8. In short, no independent groups – including those independent of Government and those independent of Dr Wakefield and his colleagues – have been able to confirm Dr Wakefield’s clinical research findings and all have concluded that there is no link between MMR and autism or inflammatory bowel disease.

9. All this evidence has led :-

  • The World Health Organisation (WHO) to conclude: "WHO strongly supports the use of MMR vaccine on the grounds of its convincing record of safety and efficacy" (January 2001).
  • The All Party Parliamentary Group on Primary Care and Public Health to conclude that: "MMR is safe and … concerns about alleged links with various conditions such as inflammatory bowel disease and autism were unfounded" (August 2000).
  • The major UK health organisations - including the British Medical Association, Royal College of General Practitioners, Royal College of Nursing, Faculty of Public Health Medicine, United Kingdom Public Health Association, Royal College of Midwives, Community Practitioners and Health Visitors Association, Unison, Sense, Royal Pharmaceutical Society, Public Health Laboratory Service and Medicines Control Agency - to issue the following statement following a meeting with the Government’s Chief Medical Officer: "MMR is a very effective vaccine with an excellent safety record … All of the major health organisations in the UK support the MMR programme … MMR is scientifically proven to be the safest and most effective way to protect children from disease … We strongly recommend that children are protected with MMR and not left at risk". (January 2001)
  • The Committee on Safety of Medicine to conclude - when suggestions were made by Dr Wakefield that MMR vaccine had been licensed prematurely - "MMR is very safe. There is no question mark whatever over its licensing". The JCVI reported the same conclusion and said: "If there is a question mark, it is over the advice to have single vaccines". (January 2001)
  • The Scottish Parliament’s Health and Community Care Committee, which had considered the issue of MMR, to conclude in its report: "On the basis of currently available evidence, there is no proven scientific link between the MMR vaccine and autism or Crohn’s disease. The Committee does not recommend any change in the current immunisation programme at this time." (March 2001)
  • The Irish Parliament’s Joint Committee on Health and Children – which reviewed all the evidence, including hearing a presentation from Dr Wakefield – to conclude "that there is no evidence of a proven link between MMR and autism; there is no evidence to show that the separate vaccines are any safer than the combined MMR vaccine; …giving separate measles, mumps and rubella vaccines would leave children unnecessarily exposed and vulnerable". (September 2001)
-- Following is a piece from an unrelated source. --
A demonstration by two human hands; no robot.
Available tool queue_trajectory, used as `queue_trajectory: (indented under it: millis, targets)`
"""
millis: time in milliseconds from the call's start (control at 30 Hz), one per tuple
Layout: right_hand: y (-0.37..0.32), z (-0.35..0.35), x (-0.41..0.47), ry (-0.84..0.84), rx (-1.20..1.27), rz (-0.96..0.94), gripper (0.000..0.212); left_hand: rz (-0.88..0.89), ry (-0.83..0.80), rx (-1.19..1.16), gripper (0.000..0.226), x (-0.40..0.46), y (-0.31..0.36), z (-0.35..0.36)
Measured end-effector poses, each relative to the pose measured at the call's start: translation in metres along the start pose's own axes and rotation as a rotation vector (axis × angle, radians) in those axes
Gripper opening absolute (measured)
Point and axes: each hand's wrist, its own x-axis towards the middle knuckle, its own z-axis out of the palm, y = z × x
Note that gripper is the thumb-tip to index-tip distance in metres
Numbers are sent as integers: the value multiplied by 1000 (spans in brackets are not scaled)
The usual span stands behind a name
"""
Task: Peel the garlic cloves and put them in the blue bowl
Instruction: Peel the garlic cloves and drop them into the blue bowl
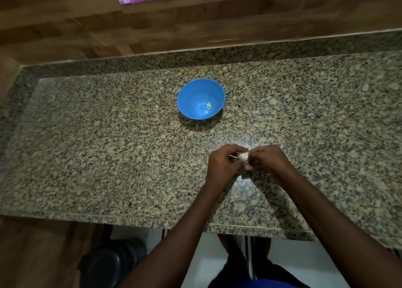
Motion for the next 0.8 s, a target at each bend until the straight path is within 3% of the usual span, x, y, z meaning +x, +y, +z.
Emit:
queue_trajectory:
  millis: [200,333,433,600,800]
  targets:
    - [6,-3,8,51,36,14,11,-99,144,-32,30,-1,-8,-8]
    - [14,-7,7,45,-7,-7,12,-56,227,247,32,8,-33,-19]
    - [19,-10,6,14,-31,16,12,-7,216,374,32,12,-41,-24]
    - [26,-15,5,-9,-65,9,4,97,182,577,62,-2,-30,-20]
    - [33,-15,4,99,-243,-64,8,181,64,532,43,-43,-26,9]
Separate (single) Vaccines

10. The suggestion that MMR should be split and given in three separate vaccines spaced by at least a year came from Dr Wakefield at a press conference following the publication of a paper by his team in the Lancet in 1998. The suggestion was not supported by his 12 co-authors nor by any scientific evidence. Such views about immunisation have little or no support in the UK medical profession or among the international expert community, including the WHO. Worldwide, over 500 million doses of MMR have been given in over 90 countries since the mid-1970s. Finland and Sweden started MMR vaccination with the same vaccine as the US in 1982, and have published studies that the 2-dose programme is both safe and effective.

11. There is no scientific evidence to support the safety or efficacy of giving MMR as three separate vaccines at defined intervals. The UK has never recommended three separate injections and we are not aware of any country that recommends three single vaccines rather than MMR. The UK’s policy seeks to ensure children get the best protection. Separating vaccines puts children at risk whilst they wait unnecessarily between vaccines. There is also evidence that using separate vaccines would lessen the take-up of vaccination and hence increase the risk that these diseases will return. It also means that children are subject to unnecessary repeat injections and more risk of adverse reactions – even if mild – at the injection site.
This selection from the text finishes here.